DenseAndNowhereDense

 

Mathematicians have a fascinating way with words — or maybe vice versa. Who could imagine something which is both "dense" and "nowhere dense"? But that's exactly what the rational numbers (the set of all possible fractions, i.e. ratios of integers) are.

Rational numbers are "dense" because no matter how tiny a neighborhood you pick around any number, there are still an infinite number of fractions that lie in that neighborhood. Simultaneously, the rationals are "nowhere dense" because however tiny a zone you pick around a rational number, there are infinitely many non-rational numbers (irrationals, numbers not expressible as fractions) in that zone too.

An important part of the game of mathematics involves thinking up pathological or perverse examples and seeing where they lead. For instance, take the decimal numbers that don't have any odd digits in their representation (please!). Or consider the set of numbers left when you start with the interval between 0 and 1 and cut out the middle third — and then cut the middle third out from each of the pieces that remain, and on, and on ad infinitum. Or how about the function sin(1/x) and how it behaves near x=0, where it wiggles faster and faster? Or ponder x*sin(1/x) near x=0, where the wiggles are getting squeezed down by the overall multiplier "x"?

The magic of these weird and wacky cases is that they stress our everyday understanding, reveal gaps in our knowledge, and break down our prejudices.

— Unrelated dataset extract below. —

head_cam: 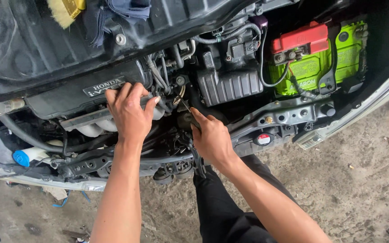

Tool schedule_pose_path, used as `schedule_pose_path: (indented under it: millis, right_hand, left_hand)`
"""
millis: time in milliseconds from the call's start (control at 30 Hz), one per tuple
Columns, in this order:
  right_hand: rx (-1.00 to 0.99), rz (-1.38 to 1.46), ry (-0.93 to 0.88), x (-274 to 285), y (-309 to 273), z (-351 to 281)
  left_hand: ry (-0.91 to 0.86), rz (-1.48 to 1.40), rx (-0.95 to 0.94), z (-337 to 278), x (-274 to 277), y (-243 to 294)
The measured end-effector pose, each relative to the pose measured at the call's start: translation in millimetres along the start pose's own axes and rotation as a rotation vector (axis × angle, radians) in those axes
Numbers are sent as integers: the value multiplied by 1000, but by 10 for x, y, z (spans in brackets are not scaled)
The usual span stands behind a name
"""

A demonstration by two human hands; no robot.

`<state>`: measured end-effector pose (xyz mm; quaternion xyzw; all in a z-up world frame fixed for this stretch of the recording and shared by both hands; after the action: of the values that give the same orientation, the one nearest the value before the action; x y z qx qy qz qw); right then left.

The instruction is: The person cleans the engine bay of a car using a brush and a cloth. They scrub various components, including the engine cover and the battery area, then wipe the surfaces. Later, they use a wrench to tighten bolts on the engine.

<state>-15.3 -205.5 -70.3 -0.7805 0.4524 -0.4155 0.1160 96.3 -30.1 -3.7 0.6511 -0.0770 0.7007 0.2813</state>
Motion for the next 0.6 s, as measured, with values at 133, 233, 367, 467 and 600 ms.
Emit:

That's not a bad goal for the nonmathematical parts of life either, eh?

Wednesday, May 12, 1999 at 21:10:14 (EDT) = 1999-05-12

TopicScience


No: a set cannot be both dense _and_ nowhere dense as these are fairly opposite in meaning:

A set E is nowhere dense in a set X iff the interior of its closure is empty (i.e its adherence contains no non-empty open sets).
The _order_ of these operations is important : for instance, the set of rational numbers' closure is the set of real numbers and the interior of that set is that set itself (therefore its not empty). On the other hand, the closure of the interior of the set of rational numbers is empty... Any finite set is nowhere dense in the set of real numbers. Actually, the set of all integers is also nowhere dense in IR.

A set E is said to be dense in a set X if the closure of E is X.
For example, the set of rational numbers is dense in the set of real numbers.